● **PROBLEM REQUIREMENTS**
An exact reprint of all the records is the expected answer.

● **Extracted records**
Segment Open

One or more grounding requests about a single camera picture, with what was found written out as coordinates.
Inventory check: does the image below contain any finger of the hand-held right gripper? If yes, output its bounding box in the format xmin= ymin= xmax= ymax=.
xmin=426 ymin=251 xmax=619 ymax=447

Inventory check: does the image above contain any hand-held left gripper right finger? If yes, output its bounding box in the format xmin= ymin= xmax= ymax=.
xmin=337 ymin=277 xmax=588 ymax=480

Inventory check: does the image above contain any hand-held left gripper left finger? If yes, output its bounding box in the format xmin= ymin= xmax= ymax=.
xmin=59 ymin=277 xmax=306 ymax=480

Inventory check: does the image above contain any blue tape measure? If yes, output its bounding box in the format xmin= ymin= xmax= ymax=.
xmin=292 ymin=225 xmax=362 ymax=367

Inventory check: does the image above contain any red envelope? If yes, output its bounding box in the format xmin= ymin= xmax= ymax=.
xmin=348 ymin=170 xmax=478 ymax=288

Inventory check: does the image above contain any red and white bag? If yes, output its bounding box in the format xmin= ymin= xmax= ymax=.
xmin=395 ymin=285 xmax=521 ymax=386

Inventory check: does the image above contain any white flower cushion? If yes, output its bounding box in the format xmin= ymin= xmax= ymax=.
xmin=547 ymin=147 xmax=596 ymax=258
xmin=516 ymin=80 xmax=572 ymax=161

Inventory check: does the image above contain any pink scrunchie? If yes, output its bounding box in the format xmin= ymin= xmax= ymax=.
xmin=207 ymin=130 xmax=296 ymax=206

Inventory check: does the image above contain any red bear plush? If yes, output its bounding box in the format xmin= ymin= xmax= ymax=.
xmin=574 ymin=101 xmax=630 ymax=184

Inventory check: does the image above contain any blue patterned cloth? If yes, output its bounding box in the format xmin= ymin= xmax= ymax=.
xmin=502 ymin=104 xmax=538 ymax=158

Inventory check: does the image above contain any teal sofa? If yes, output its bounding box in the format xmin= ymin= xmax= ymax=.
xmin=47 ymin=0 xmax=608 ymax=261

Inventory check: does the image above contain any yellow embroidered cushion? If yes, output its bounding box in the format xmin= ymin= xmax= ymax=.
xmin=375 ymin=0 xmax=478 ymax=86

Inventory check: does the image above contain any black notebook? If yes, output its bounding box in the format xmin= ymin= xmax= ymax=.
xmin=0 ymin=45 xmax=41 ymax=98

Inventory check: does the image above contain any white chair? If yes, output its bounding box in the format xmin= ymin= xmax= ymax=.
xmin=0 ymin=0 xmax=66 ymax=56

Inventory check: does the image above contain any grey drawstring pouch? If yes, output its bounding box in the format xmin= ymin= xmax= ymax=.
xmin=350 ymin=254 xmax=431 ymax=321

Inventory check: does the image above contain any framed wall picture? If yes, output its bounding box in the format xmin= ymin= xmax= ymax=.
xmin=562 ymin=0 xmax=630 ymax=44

Segment Closed

● **SOLUTION TO THIS TASK**
One or more grounding requests about a single camera picture, with what was found written out as coordinates.
Inventory check: does the image below contain any finger of the hand-held right gripper? If yes, output its bounding box in the format xmin= ymin= xmax= ymax=.
xmin=426 ymin=251 xmax=619 ymax=447

Inventory check: does the image above contain any hand-held left gripper right finger? If yes, output its bounding box in the format xmin= ymin= xmax= ymax=.
xmin=337 ymin=277 xmax=588 ymax=480

Inventory check: does the image above contain any hand-held left gripper left finger? If yes, output its bounding box in the format xmin= ymin= xmax= ymax=.
xmin=59 ymin=277 xmax=306 ymax=480

Inventory check: does the image above contain any blue tape measure? If yes, output its bounding box in the format xmin= ymin= xmax= ymax=.
xmin=292 ymin=225 xmax=362 ymax=367

Inventory check: does the image above contain any red envelope? If yes, output its bounding box in the format xmin= ymin= xmax= ymax=.
xmin=348 ymin=170 xmax=478 ymax=288

Inventory check: does the image above contain any red and white bag? If yes, output its bounding box in the format xmin= ymin= xmax= ymax=.
xmin=395 ymin=285 xmax=521 ymax=386

Inventory check: does the image above contain any white flower cushion? If yes, output its bounding box in the format xmin= ymin= xmax= ymax=.
xmin=547 ymin=147 xmax=596 ymax=258
xmin=516 ymin=80 xmax=572 ymax=161

Inventory check: does the image above contain any pink scrunchie? If yes, output its bounding box in the format xmin= ymin= xmax= ymax=.
xmin=207 ymin=130 xmax=296 ymax=206

Inventory check: does the image above contain any red bear plush? If yes, output its bounding box in the format xmin= ymin= xmax= ymax=.
xmin=574 ymin=101 xmax=630 ymax=184

Inventory check: does the image above contain any blue patterned cloth? If yes, output its bounding box in the format xmin= ymin= xmax= ymax=.
xmin=502 ymin=104 xmax=538 ymax=158

Inventory check: does the image above contain any teal sofa? If yes, output its bounding box in the format xmin= ymin= xmax= ymax=.
xmin=47 ymin=0 xmax=608 ymax=261

Inventory check: does the image above contain any yellow embroidered cushion? If yes, output its bounding box in the format xmin= ymin= xmax= ymax=.
xmin=375 ymin=0 xmax=478 ymax=86

Inventory check: does the image above contain any black notebook? If yes, output its bounding box in the format xmin= ymin= xmax= ymax=.
xmin=0 ymin=45 xmax=41 ymax=98

Inventory check: does the image above contain any white chair? If yes, output its bounding box in the format xmin= ymin= xmax= ymax=.
xmin=0 ymin=0 xmax=66 ymax=56

Inventory check: does the image above contain any grey drawstring pouch? If yes, output its bounding box in the format xmin= ymin= xmax= ymax=.
xmin=350 ymin=254 xmax=431 ymax=321

Inventory check: does the image above contain any framed wall picture? If yes, output its bounding box in the format xmin= ymin= xmax= ymax=.
xmin=562 ymin=0 xmax=630 ymax=44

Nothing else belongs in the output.